Radial-acquisition(RA) imaging is recently gaining more popularity in MR community due to its ability of enabling a shorter TE as well as being tolerant to motion artifacts [1]. For RA image reconstruction, both fast Fourier transform (FFT) via gridding and filtered back-projection (FBP) are available. However, for 3D RA, FFT is dominantly used because 3D FBP is known to need a much longer reconstruction time. If this processing-time issue is resolved, 3D FBP can be promising in the case of FID sampling that needs to estimate the true k=0 point, or echo sampling with mis-centering of k-space in the presence of gradient delays or B0 inhomogeneities [2], since the signal at k=0 is not required in FBP due to the ‘M-filter’ intrinsically needed in FBP reconstruction. Here we propose a strategy that can significantly reduce the reconstruction time of 3D FBP in combination with a new RA scheme. Performance of the proposed method was demonstrated in phantom and human brain imaging at 3T.

For the conventional 3D FBP, a set of planar projections are needed for back-projection, which are obtained using the 3D projection slice theorem, i.e., by acquiring an echo or a FID signal along the (θ,Φ) direction and performing FT (Fig. 1) [3]. In this case, the most time-consuming process occurs when the ‘2D’ planar projections are back-projected for ‘3D’ reconstruction, which is called ‘Direct 3D FBP’ in Fig. 1B [4]. In contrast, only two steps of ‘2D FBP’ are used for final 3D reconstruction in the proposed method (Fig. 2B), which dramatically reduces the processing time. For this purpose, radial data need to be collected in a series of circular trajectories (Fig. 2A) and each circular trajectory is attained by increasing Φ between 0 and 2π for each given θ (0≤θ≤π).

For demonstration, phantom and human brain were scanned at Siemens 3T(Trio) using a 4-channel volume coil.
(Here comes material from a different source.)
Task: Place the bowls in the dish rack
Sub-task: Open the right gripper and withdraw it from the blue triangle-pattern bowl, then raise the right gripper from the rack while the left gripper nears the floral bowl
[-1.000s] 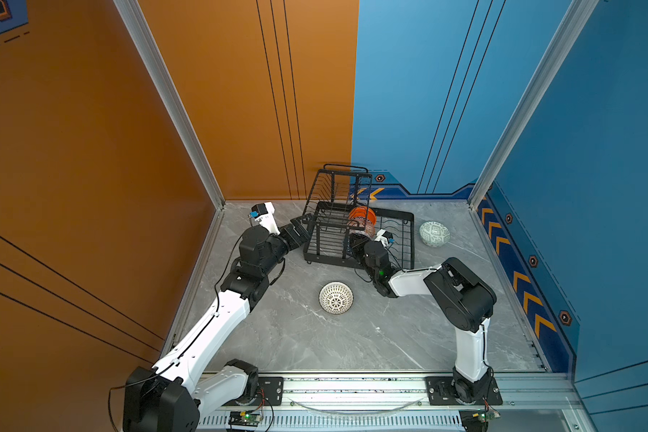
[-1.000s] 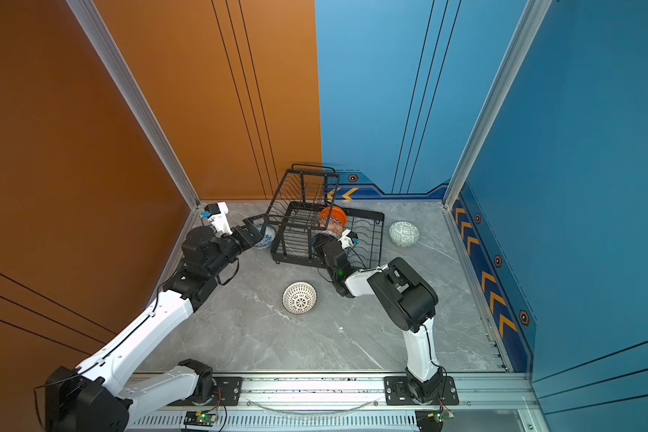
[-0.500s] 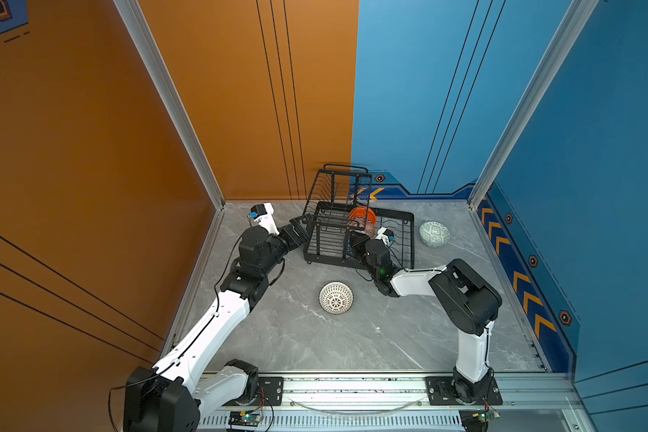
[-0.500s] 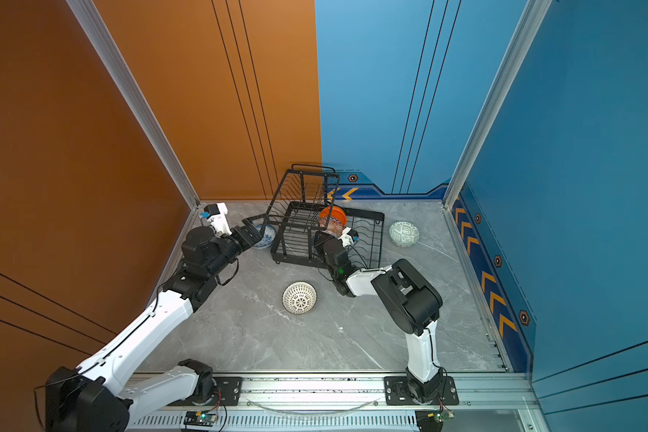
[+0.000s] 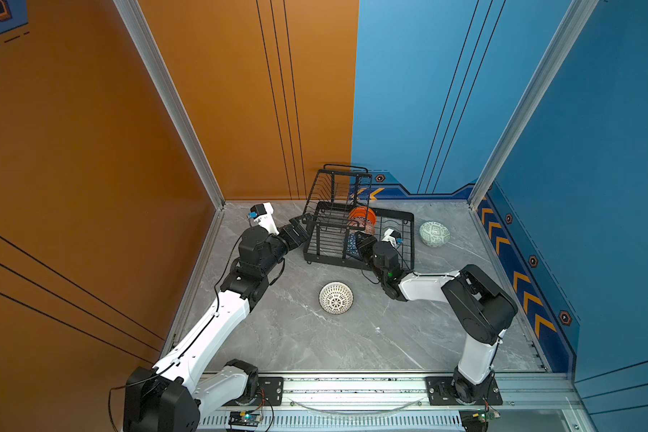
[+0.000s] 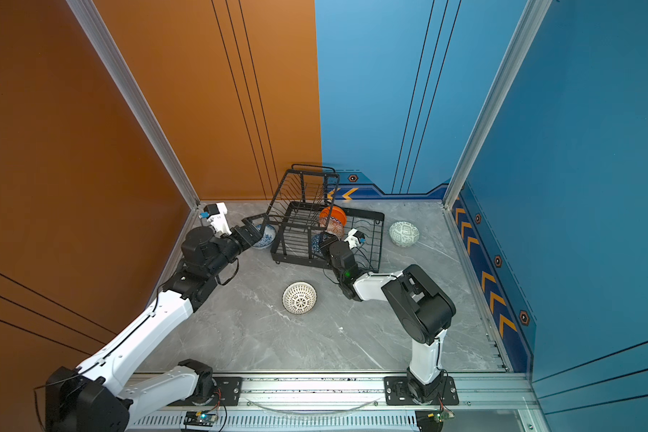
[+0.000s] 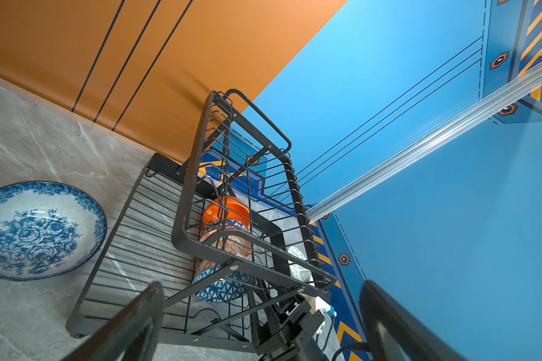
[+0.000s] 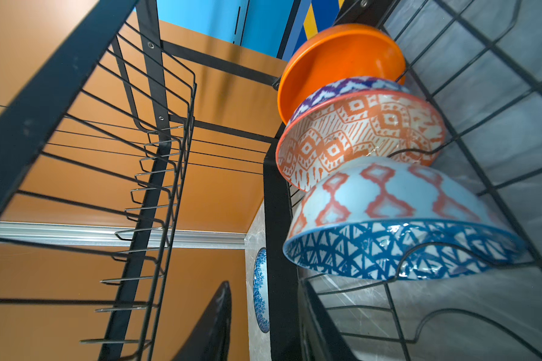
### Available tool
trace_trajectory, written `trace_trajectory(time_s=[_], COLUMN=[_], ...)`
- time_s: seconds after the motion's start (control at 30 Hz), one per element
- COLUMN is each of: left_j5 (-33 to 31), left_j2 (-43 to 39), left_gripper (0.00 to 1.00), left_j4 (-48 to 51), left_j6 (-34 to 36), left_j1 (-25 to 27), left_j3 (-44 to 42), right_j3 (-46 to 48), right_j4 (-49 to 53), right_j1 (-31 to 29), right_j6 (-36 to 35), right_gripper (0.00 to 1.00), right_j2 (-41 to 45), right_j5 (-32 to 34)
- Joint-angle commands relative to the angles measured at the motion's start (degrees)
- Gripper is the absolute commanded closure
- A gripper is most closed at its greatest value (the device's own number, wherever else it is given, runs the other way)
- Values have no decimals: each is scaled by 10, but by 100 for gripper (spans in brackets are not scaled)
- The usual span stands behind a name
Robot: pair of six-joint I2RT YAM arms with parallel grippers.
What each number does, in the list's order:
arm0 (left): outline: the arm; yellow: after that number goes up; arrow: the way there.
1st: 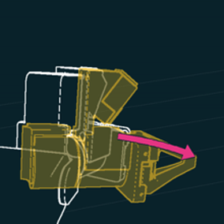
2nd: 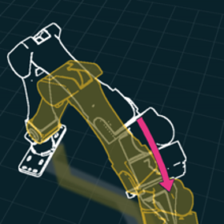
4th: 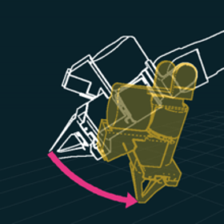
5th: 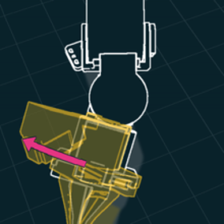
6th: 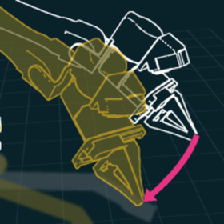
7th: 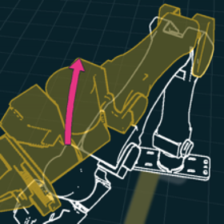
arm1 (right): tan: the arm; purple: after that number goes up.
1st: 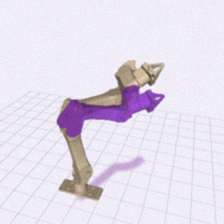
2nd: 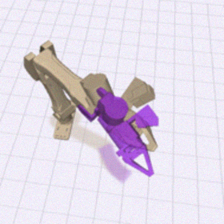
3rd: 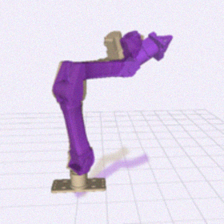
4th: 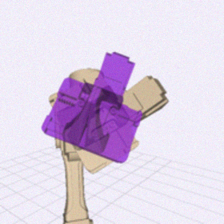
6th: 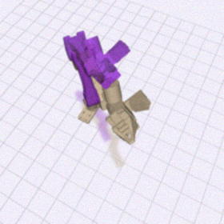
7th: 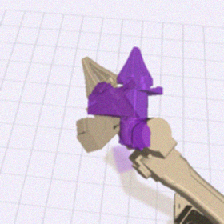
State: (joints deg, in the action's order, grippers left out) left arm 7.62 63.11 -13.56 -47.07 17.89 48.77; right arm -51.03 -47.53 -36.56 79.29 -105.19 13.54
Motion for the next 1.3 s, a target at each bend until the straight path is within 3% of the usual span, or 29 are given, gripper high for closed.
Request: trace_trajectory(time_s=[0.0,0.27,0.6,1.0,1.27], left_j5=[5,4,5,6,-29], left_j2=[-3,-3,3,-12,-51], left_gripper=[2,2,2,2,2], left_j4=[-14,-14,-14,28,130], left_j6=[-5,-5,-6,-2,1], left_j1=[-4,-2,0,6,2], left_j3=[-6,-6,-4,8,19], right_j3=[24,100,145,41,-23], right_j4=[6,35,150,411,522], right_j1=[6,30,115,211,212], right_j6=[-11,-30,-89,-219,-275], right_gripper=[61,41,1,0,0], right_j2=[33,126,242,303,303], right_j5=[-10,-21,-65,-126,-134])
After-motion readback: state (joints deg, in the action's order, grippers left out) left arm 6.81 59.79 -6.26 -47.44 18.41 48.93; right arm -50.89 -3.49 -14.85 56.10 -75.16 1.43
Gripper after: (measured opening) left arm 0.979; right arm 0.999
For all experiments, a 3D radial gradient-echo sequence was used acquiring a partial echo with a minimum TE. All data was collected using the proposed radial-acquisition strategy depicted in Fig. 2A. Scan parameters were: TR/TE = 3/0.22ms, FOV = 300m³, FA = 5°, number of projections = 64.8k, matrix size = 600³(oversampled), isotropic resolution = 1mm³.
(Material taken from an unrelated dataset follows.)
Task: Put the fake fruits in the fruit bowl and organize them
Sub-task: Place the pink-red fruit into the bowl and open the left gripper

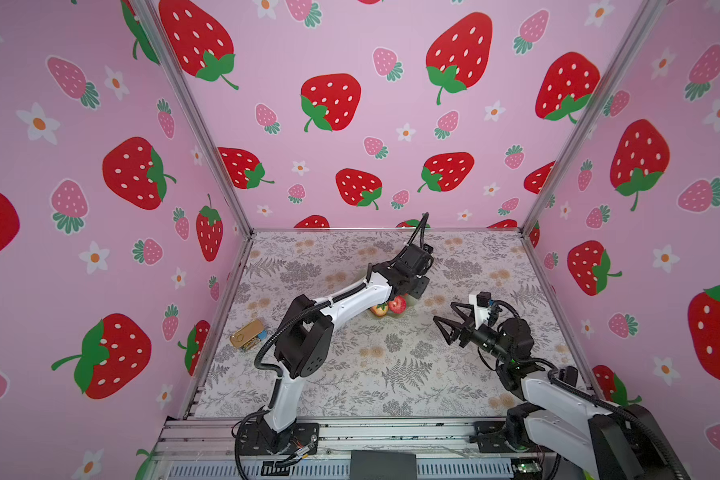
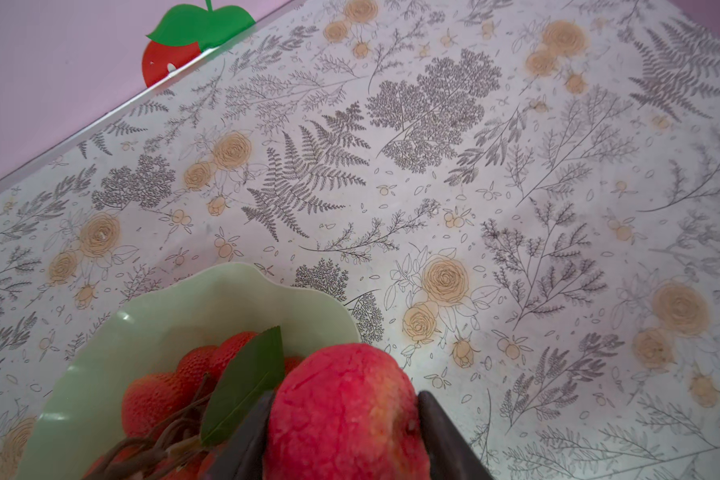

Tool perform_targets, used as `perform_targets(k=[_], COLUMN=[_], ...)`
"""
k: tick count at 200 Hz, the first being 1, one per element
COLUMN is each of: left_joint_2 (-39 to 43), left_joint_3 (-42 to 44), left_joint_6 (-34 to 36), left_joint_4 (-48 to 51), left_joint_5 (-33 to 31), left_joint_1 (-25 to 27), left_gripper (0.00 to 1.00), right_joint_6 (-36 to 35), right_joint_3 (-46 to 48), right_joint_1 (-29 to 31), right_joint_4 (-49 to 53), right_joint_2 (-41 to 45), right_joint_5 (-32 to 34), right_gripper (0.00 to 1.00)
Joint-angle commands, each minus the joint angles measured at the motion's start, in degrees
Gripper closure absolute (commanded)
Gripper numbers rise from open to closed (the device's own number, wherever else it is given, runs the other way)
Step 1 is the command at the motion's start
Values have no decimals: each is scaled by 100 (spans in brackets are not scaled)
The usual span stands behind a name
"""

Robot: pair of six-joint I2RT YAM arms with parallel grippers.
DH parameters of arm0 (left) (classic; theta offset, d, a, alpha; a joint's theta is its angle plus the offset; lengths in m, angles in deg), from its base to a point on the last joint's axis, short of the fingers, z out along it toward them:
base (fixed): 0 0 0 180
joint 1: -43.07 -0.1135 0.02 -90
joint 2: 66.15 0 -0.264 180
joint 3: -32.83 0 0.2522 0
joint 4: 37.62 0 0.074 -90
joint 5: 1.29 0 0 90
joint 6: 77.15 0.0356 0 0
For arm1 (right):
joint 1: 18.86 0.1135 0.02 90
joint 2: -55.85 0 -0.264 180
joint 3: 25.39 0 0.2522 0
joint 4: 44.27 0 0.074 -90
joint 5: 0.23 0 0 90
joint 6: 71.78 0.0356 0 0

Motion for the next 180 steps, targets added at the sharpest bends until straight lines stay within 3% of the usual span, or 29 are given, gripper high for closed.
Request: perform_targets(k=[1, 70, 115, 180], left_joint_2=[-147, -294, -374, -1074], left_joint_3=[-406, -362, -316, -1167], left_joint_6=[260, 248, 336, 367], left_joint_4=[324, 517, -6, 502], left_joint_5=[-81, -359, -705, -1192], left_joint_1=[109, 168, 146, 32], left_gripper=[58, 57, 55, 54], right_joint_6=[93, 102, 102, 75], right_joint_3=[76, 69, 59, 73], right_joint_1=[-53, -54, -53, -54], right_joint_4=[-148, -168, -179, -157], right_joint_2=[92, 63, 34, 85], right_joint_5=[-65, -102, -113, -96], right_gripper=[1, 1, 1, 1])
Images were reconstructed offline using a home-built MATLAB (ver. 8.2.0; R2013b) program on a workstation equipped with an Intel-Xeon CPU (3.50GHz processor) and an NVIDIA Quadro K600 graphics card. For comparison, reconstruction was performed using 3D FFT, direct 3D FBP, and the proposed method. For the 3D FFT, a gridding procedure was coded in C language to reduce the processing time. MATLAB internal functions of ‘iradon’ and ‘imrotate’ were used for back-projection and matrix rotation, respectively. To validate the robustness of the FBP in mis-centering of k-space, some echo peaks of the original data were shifted in order to have a larger variation. While the maximum variation of the echo-peak positions in the original data was 2 sample points (= 7.6μs), that in the echo-peak-shifted data was 17 sample points (= 64.6μs).

Figure 3 shows the axial slices of an ACR phantom and human brain reconstructed using the 3D FFT, the direct 3D FBP, and the proposed method. 3A~3D were from the original data and 3E~3J from the echo-peak-shifted data. When mis-centering of k-space is small, the proposed FBP showed almost same image quality as the 3D FFT. However, with large mis-centering, the 3D FFT showed typical mis-centering artifacts such as contrast variations from the center to the periphery, whereas both 3D FBP methods provided as good an image quality as C and D with small mis-centering, showing their tolerance to mis-centering of k-space.

In terms of processing time (Table 1), the proposed method took only a 1min 25sec to reconstruct 600³ matrix size, which was much shorter (by a factor of 225) than that of the direct 3D FBP (= 318min 45sec). Even the 3D FFT using gridding took almost 10 times longer reconstruction time than the proposed method.

We suggested an acquisition and reconstruction strategy for fast 3D FBP. The results show that the proposed method is able to dramatically shorten the reconstruction time, when compared to the direct 3D FBP and even the 3D FFT using gridding. Once the 3D FBP is practically available in terms of the processing time as shown here, it will be very useful in 3D RA imaging including FID sampling, especially when gradient delays or eddy currents cause significant mis-centering of k-space, or in the presence of large field inhomogeneities.